• _Assignment_
A verbatim copy of the whole listing is what is needed.

• _Recorded information_

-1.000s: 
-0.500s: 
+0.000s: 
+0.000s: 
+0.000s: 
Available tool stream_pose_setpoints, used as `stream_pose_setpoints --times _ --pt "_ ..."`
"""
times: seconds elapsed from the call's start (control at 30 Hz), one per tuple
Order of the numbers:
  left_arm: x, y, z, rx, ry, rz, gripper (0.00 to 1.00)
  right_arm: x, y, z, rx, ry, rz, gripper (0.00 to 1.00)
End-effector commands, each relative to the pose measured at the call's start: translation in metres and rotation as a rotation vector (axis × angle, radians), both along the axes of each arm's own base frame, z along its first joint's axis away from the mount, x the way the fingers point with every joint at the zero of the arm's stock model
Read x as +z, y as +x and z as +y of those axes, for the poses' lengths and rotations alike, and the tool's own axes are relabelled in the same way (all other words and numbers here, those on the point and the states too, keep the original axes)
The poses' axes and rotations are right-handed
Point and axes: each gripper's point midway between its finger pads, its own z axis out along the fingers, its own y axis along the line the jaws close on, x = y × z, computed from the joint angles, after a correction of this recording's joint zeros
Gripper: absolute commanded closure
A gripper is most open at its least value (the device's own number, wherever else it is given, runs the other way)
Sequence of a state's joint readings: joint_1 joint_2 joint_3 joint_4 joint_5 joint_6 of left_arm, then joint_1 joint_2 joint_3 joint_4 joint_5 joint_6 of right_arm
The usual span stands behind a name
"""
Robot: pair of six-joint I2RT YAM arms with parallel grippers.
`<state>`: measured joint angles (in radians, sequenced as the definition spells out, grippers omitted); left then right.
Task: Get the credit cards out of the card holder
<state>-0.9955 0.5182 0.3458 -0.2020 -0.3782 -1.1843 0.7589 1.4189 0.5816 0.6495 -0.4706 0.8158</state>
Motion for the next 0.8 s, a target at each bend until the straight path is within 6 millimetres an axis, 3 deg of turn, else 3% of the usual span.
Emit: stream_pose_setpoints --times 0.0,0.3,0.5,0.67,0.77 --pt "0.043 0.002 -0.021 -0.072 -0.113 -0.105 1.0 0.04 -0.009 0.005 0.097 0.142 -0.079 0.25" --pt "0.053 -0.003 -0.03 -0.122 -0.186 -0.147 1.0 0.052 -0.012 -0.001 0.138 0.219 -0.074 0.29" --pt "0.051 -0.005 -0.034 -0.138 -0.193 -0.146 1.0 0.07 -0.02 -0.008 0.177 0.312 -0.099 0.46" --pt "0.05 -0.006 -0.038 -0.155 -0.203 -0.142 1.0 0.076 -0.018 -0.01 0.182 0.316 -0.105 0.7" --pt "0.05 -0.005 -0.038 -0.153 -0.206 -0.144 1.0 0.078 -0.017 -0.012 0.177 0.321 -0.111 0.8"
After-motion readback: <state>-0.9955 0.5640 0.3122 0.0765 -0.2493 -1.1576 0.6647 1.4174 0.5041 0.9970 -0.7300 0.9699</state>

• _Exercise result_
-1.000s: 
-0.500s: 
+0.000s: 
+0.000s: 
+0.000s: 
Available tool stream_pose_setpoints, used as `stream_pose_setpoints --times _ --pt "_ ..."`
"""
times: seconds elapsed from the call's start (control at 30 Hz), one per tuple
Order of the numbers:
  left_arm: x, y, z, rx, ry, rz, gripper (0.00 to 1.00)
  right_arm: x, y, z, rx, ry, rz, gripper (0.00 to 1.00)
End-effector commands, each relative to the pose measured at the call's start: translation in metres and rotation as a rotation vector (axis × angle, radians), both along the axes of each arm's own base frame, z along its first joint's axis away from the mount, x the way the fingers point with every joint at the zero of the arm's stock model
Read x as +z, y as +x and z as +y of those axes, for the poses' lengths and rotations alike, and the tool's own axes are relabelled in the same way (all other words and numbers here, those on the point and the states too, keep the original axes)
The poses' axes and rotations are right-handed
Point and axes: each gripper's point midway between its finger pads, its own z axis out along the fingers, its own y axis along the line the jaws close on, x = y × z, computed from the joint angles, after a correction of this recording's joint zeros
Gripper: absolute commanded closure
A gripper is most open at its least value (the device's own number, wherever else it is given, runs the other way)
Sequence of a state's joint readings: joint_1 joint_2 joint_3 joint_4 joint_5 joint_6 of left_arm, then joint_1 joint_2 joint_3 joint_4 joint_5 joint_6 of right_arm
The usual span stands behind a name
"""
Robot: pair of six-joint I2RT YAM arms with parallel grippers.
`<state>`: measured joint angles (in radians, sequenced as the definition spells out, grippers omitted); left then right.
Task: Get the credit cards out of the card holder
<state>-0.9955 0.5182 0.3458 -0.2020 -0.3782 -1.1843 0.7589 1.4189 0.5816 0.6495 -0.4706 0.8158</state>
Motion for the next 0.8 s, a target at each bend until the straight path is within 6 millimetres an axis, 3 deg of turn, else 3% of the usual span.
Emit: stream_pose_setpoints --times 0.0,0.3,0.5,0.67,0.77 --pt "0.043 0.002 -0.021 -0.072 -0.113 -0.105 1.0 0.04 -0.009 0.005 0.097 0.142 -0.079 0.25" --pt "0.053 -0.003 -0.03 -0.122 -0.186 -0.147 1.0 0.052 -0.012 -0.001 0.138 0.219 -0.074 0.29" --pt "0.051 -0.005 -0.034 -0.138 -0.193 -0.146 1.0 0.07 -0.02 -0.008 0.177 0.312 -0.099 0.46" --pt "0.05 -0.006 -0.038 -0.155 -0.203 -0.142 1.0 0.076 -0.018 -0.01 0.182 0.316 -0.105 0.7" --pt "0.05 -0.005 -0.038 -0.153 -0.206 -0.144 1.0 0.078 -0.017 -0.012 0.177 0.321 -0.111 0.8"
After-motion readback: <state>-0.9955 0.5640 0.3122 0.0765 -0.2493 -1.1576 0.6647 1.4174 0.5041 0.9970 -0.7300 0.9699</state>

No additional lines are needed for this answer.